--- Data extract ---
____

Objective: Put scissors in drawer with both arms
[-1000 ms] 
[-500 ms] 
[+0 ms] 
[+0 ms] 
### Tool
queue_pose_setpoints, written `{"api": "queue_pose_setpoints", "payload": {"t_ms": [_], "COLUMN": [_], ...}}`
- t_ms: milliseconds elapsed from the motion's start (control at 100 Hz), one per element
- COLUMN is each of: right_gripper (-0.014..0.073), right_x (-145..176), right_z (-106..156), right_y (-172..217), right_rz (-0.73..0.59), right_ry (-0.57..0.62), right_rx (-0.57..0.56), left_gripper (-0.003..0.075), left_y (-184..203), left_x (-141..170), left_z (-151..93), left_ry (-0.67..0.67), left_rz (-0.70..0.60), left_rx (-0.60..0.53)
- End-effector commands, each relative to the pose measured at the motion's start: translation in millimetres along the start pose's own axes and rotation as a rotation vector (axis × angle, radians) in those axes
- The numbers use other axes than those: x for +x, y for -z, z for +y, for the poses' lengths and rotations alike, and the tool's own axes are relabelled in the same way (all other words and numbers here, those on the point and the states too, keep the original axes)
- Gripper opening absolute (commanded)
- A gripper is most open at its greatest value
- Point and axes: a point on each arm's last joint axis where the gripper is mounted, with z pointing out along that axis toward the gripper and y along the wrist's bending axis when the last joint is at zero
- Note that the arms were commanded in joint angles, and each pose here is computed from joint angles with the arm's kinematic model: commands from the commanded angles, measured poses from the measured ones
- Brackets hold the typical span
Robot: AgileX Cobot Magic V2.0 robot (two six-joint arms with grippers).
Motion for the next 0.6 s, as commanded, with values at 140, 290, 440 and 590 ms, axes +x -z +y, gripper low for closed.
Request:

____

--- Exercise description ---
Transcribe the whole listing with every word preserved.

--- Reply ---
Objective: Put scissors in drawer with both arms
[-1000 ms] 
[-500 ms] 
[+0 ms] 
[+0 ms] 
### Tool
queue_pose_setpoints, written `{"api": "queue_pose_setpoints", "payload": {"t_ms": [_], "COLUMN": [_], ...}}`
- t_ms: milliseconds elapsed from the motion's start (control at 100 Hz), one per element
- COLUMN is each of: right_gripper (-0.014..0.073), right_x (-145..176), right_z (-106..156), right_y (-172..217), right_rz (-0.73..0.59), right_ry (-0.57..0.62), right_rx (-0.57..0.56), left_gripper (-0.003..0.075), left_y (-184..203), left_x (-141..170), left_z (-151..93), left_ry (-0.67..0.67), left_rz (-0.70..0.60), left_rx (-0.60..0.53)
- End-effector commands, each relative to the pose measured at the motion's start: translation in millimetres along the start pose's own axes and rotation as a rotation vector (axis × angle, radians) in those axes
- The numbers use other axes than those: x for +x, y for -z, z for +y, for the poses' lengths and rotations alike, and the tool's own axes are relabelled in the same way (all other words and numbers here, those on the point and the states too, keep the original axes)
- Gripper opening absolute (commanded)
- A gripper is most open at its greatest value
- Point and axes: a point on each arm's last joint axis where the gripper is mounted, with z pointing out along that axis toward the gripper and y along the wrist's bending axis when the last joint is at zero
- Note that the arms were commanded in joint angles, and each pose here is computed from joint angles with the arm's kinematic model: commands from the commanded angles, measured poses from the measured ones
- Brackets hold the typical span
Robot: AgileX Cobot Magic V2.0 robot (two six-joint arms with grippers).
Motion for the next 0.6 s, as commanded, with values at 140, 290, 440 and 590 ms, axes +x -z +y, gripper low for closed.
Request:

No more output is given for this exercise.